Your task: Repeat the listing verbatim. Drop any pictures.
******
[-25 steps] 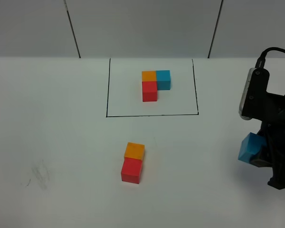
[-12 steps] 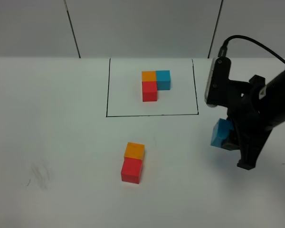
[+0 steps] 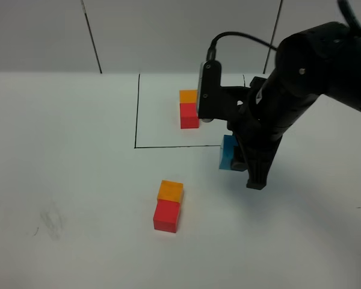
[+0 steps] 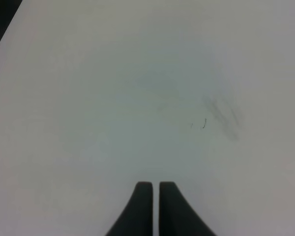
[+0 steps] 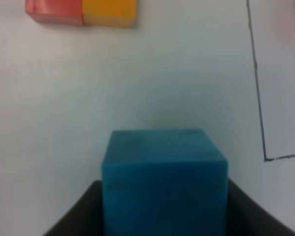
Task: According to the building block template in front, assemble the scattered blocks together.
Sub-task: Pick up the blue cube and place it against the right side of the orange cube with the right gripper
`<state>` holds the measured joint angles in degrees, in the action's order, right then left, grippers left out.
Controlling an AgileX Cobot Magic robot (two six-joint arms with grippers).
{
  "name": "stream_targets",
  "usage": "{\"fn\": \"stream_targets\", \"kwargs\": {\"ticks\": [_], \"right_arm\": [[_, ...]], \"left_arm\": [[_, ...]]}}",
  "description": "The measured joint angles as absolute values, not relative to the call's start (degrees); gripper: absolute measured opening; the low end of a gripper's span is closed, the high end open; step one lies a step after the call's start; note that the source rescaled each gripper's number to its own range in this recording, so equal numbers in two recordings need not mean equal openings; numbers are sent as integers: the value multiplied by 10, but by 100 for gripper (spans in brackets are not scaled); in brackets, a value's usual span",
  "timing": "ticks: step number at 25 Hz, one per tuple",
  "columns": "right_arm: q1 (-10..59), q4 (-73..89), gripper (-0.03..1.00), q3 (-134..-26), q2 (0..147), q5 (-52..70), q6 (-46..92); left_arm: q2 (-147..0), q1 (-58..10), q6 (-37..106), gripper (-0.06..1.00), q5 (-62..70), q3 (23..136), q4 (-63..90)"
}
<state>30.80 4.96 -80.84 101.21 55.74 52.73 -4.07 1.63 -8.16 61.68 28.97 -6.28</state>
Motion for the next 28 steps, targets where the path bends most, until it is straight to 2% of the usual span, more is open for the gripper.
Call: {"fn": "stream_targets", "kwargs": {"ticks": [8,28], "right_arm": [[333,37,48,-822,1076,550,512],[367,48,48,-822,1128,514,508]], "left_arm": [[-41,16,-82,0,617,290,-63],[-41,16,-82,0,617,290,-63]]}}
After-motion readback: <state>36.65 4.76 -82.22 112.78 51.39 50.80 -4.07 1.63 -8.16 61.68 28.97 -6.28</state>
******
Output:
[-25 steps] 
[-12 steps] 
[+0 steps] 
[+0 steps] 
[+0 steps] 
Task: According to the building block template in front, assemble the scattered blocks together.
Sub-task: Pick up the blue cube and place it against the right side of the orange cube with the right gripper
`<state>` holds the measured joint angles in degrees, in the action's order, right then left, grippers left out.
Controlling an AgileX Cobot Magic robot (two six-joint arms with grippers).
{
  "name": "stream_targets",
  "usage": "{\"fn\": \"stream_targets\", \"kwargs\": {\"ticks\": [_], \"right_arm\": [[_, ...]], \"left_arm\": [[_, ...]]}}",
  "description": "The measured joint angles as absolute values, not relative to the call's start (degrees); gripper: absolute measured opening; the low end of a gripper's span is closed, the high end open; step one lies a step after the call's start; note that the source rescaled each gripper's number to its own range in this recording, so equal numbers in two recordings need not mean equal openings; numbers are sent as integers: the value multiplied by 10, but by 100 for gripper (spans in brackets are not scaled); in brackets, a value's usual span",
  "timing": "ticks: step number at 25 Hz, one per tuple",
  "columns": "right_arm: q1 (-10..59), q4 (-73..89), gripper (-0.03..1.00), q3 (-134..-26), q2 (0..147), q5 (-52..70), q6 (-46..92); left_arm: q2 (-147..0), q1 (-58..10), q6 (-37..106), gripper (-0.06..1.00), q5 (-62..70), q3 (23..136), q4 (-63..90)"
}
<state>30.80 4.96 -80.84 101.21 55.74 52.73 -4.07 1.63 -8.16 61.68 28.97 -6.28</state>
Motion for the next 28 steps, targets where the path bends most, until it is straight to 2% of the usual span, more is open for the gripper.
Call: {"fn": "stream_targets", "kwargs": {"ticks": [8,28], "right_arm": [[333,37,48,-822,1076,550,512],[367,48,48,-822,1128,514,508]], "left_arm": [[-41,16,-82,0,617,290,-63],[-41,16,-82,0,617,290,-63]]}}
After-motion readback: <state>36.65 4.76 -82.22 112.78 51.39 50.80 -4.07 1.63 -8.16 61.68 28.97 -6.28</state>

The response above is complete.